ANIMAL

Effects of different copper sources (inorganic and organic) on the growth performance, fecal excretion, intestinal morphology, and health in growing pigs

Minji Kim1   Hyunjung Jung1   Pil-Nam Seong1   Jin Young Jeong1   Youl-Chang Baek1   Seol Hwa Park1   Chae Hwa Ryu1   Ki Hyun Kim2   Ju Lan Chun2   Sang-Ik Oh3   Byeonghyeon Kim1,*   

1Animal Nutrition & Physiology Team, National Institute of Animal Science, Rural Development Administration, Wanju 55365, Korea
2Animal Welfare Team, National Institute of Animal Science, Rural Development Administration, Wanju 55365, Korea
3Division of Animal Disease & Health, National Institute of Animal Science, Rural Development Administration, Wanju 55365, Korea

Abstract

This study was conducted to evaluate the effects of different copper sources (inorganic and organic) on the growth performance, fecal copper excretion, intestinal morphology, and health in growing pigs.

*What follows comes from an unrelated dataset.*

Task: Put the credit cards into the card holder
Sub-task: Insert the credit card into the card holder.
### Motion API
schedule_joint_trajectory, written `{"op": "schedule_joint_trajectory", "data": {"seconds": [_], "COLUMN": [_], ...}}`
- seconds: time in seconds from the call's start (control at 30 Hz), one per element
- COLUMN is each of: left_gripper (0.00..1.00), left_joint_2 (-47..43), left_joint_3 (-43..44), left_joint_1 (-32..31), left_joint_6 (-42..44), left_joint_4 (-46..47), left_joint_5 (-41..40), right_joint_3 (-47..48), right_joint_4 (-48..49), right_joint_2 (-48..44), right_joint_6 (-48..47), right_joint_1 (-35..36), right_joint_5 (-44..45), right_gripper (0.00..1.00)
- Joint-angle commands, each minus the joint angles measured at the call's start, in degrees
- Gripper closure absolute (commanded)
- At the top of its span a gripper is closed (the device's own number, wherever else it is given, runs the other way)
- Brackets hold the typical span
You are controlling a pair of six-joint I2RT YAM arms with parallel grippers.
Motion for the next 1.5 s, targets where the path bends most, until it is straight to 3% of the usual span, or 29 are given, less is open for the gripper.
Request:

A total of 40 growing pigs (30.22 ± 1.92 kg) were randomly assigned to 5 dietary treatments: a basal control diet (CON), 4 experimental diets supplemented with either copper sulfate (CuSO4), Cu-glycine complex (CuGly), Cu-amino acid complex (CuAA), or Cu-hydroxy-4-methylthio butanoate chelate complex (CuHMB) at 100 ppm, respectively. At the end of the study (28 days), fecal and blood samples were collected, and the pigs were slaughtered to determine the intestinal morphology. During the 28 days of the experimental period, pigs fed the inorganic and organic copper showed a higher average daily gain (p < 0.01) and gain feed ratio (p < 0.01). There were no differences in mineral concentrations of the serum; however, the copper concentration of the feces was lower (p < 0.01) in the CuAA and CuHMB groups. The intestinal morphology and blood profiles did not significantly differ between the groups. In conclusion, the organic copper sources (CuAA and CuHMB) can be used as a growth promoter to replace the CuSO4 without any negative effects on health in growing pigs and to reduce fecal copper excretion.